- Provided records
============================================================

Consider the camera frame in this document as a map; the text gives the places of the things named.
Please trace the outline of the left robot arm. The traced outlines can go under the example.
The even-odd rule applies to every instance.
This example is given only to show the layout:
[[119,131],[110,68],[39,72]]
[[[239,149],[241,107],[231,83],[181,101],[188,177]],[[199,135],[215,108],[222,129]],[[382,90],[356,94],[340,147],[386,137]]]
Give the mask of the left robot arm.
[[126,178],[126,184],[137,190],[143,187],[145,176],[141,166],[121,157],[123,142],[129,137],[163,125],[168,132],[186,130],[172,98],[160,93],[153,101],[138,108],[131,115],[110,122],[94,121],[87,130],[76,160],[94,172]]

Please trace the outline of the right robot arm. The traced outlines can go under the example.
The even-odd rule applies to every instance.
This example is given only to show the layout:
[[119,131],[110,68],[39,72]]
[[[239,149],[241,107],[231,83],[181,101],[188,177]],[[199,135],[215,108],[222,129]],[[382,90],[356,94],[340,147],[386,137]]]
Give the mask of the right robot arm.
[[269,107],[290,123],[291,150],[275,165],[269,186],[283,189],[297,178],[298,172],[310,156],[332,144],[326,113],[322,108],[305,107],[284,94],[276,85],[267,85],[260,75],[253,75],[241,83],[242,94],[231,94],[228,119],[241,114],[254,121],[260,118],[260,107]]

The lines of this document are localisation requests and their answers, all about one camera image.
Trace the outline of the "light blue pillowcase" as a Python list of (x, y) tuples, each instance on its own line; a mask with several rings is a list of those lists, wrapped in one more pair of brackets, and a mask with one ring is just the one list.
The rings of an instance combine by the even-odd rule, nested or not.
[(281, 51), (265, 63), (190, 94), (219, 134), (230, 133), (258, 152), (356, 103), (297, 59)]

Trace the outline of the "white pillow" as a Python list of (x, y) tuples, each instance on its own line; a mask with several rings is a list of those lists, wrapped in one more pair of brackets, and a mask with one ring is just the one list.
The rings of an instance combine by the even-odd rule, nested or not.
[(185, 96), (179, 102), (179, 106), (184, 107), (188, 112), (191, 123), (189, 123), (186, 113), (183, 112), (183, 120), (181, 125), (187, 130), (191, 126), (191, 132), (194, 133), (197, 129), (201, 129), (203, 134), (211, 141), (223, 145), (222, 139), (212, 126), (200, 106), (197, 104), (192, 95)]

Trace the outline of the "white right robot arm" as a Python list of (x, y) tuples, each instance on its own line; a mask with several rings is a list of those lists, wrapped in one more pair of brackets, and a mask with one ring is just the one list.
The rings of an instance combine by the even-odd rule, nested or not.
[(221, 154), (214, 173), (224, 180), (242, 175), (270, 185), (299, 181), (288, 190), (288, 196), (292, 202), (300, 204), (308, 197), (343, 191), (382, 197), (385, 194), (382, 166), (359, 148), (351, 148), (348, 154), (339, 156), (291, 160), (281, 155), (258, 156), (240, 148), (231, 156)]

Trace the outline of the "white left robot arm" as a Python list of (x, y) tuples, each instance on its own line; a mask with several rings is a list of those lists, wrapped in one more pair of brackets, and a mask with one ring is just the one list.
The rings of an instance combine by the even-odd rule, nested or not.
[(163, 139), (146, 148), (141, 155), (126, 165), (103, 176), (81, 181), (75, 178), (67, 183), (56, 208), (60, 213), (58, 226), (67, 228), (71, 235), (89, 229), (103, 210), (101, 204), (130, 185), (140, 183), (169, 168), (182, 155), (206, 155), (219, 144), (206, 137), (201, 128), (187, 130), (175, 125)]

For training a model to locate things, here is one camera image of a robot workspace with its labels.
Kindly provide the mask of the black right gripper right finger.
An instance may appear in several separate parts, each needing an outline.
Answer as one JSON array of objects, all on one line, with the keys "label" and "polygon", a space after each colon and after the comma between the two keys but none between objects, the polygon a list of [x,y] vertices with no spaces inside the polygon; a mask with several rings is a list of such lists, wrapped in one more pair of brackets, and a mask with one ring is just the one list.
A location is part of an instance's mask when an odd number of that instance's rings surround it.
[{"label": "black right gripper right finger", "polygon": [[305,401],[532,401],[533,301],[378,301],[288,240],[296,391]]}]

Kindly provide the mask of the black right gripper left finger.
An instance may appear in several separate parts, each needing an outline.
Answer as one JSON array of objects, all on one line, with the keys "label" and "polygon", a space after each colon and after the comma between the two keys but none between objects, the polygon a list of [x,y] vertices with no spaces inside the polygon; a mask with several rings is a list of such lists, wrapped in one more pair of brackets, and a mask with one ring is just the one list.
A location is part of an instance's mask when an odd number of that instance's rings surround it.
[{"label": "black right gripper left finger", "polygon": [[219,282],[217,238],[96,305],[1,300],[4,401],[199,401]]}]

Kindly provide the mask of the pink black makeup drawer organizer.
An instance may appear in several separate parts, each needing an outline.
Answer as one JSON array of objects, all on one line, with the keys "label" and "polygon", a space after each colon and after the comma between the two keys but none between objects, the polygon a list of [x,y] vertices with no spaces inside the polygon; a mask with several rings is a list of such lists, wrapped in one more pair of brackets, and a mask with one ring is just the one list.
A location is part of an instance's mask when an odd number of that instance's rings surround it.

============================================================

- Problem statement
Check each line above for the word "outlines", and copy the lines where it appears.

- Answer section
Please trace the outline of the left robot arm. The traced outlines can go under the example.
Please trace the outline of the right robot arm. The traced outlines can go under the example.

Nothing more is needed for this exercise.